Joining on the wrong columns returns nonsense or an empty result. Always match the foreign key in one table to the primary key in the other.

-- wrong
SELECT customer_id, loyalty_tier
FROM customers
WHERE loyalty_tier = Gold;

-- correct
SELECT customer_id, loyalty_tier
FROM customers
WHERE loyalty_tier = 'Gold';

Text values in WHERE need single quotes. Without them the database reads Gold as a column name and throws an error.

-- wrong
SELECT order_id, total_amount
FROM orders
WHERE total_amount = '500';

-- correct
SELECT order_id, total_amount
FROM orders
WHERE total_amount = 500;

Numeric columns should be compared to numbers, not strings. Wrapping a number in quotes can cause type mismatches and unexpected results in some databases.

Quick Recap

  • SQL databases store data in structured tables with fixed columns. NoSQL databases use flexible formats like documents or key-value pairs.
  • SQL enforces consistent structure, which makes joins and analysis reliable and predictable.
  • Use SQL when your data has clear relationships and consistent shape. NoSQL fits unstructured or highly variable data better.
  • Most real-world systems use both, each for what it does best.
Exercise 1 Easy
Write a query that returns the customer_id, first_name, last_name, and loyalty_tier from the customers table. Filter to only customers where country is 'US'.
Hint: Use SELECT with four columns, FROM customers, and a WHERE clause. Text values need single quotes.
Solution
SELECT customer_id, first_name, last_name, loyalty_tier
FROM customers
WHERE country = 'US';
Exercise 2 Medium
Return the order_id, status, and total_amount from the orders table for all orders where status is 'delivered' and total_amount is greater than 100. Sort the results by total_amount in descending order.
Hint: Use WHERE with two conditions joined by AND. Add ORDER BY total_amount DESC at the end.
Solution
SELECT order_id, status, total_amount
FROM orders
WHERE status = 'delivered'
  AND total_amount > 100
ORDER BY total_amount DESC;
Exercise 3 Hard
Write a query that returns each customer's first_name, last_name, and the total number of orders they have placed, labelled as order_count. Join the customers table with the orders table on customer_id. Only include customers who have placed at least 3 orders. Sort by order_count descending.
Hint: Use COUNT(o.order_id) and GROUP BY the customer columns. Filter grouped results with HAVING COUNT(o.order_id) >= 3. Add ORDER BY order_count DESC.
Solution
SELECT c.first_name, c.last_name, COUNT(o.order_id) AS order_count
FROM customers c
JOIN orders o ON c.customer_id = o.customer_id
GROUP BY c.customer_id, c.first_name, c.last_name
HAVING COUNT(o.order_id) >= 3
ORDER BY order_count DESC;
Frequently Asked Questions

SQL databases store data in structured tables with fixed columns. NoSQL databases store data in flexible formats like documents, key-value pairs, or graphs.
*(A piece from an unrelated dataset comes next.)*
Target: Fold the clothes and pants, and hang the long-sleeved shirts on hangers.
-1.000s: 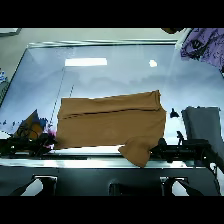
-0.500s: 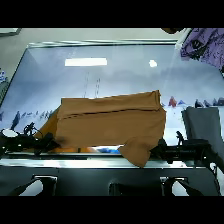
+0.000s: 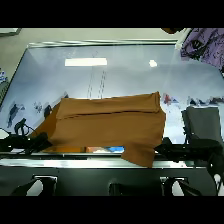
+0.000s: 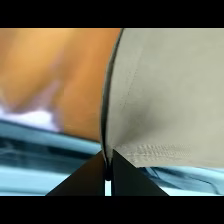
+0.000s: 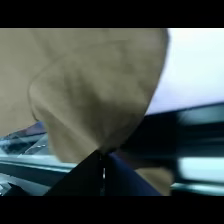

Neither is universally better. SQL works well for structured, relational data. NoSQL works better for unstructured or rapidly changing data at massive scale.

Use NoSQL when your data structure changes frequently, when you need to store documents or nested data, or when you are scaling to billions of rows across many servers.

Most NoSQL databases do not use SQL. They have their own query languages or APIs, though some like Couchbase have added SQL-like query support.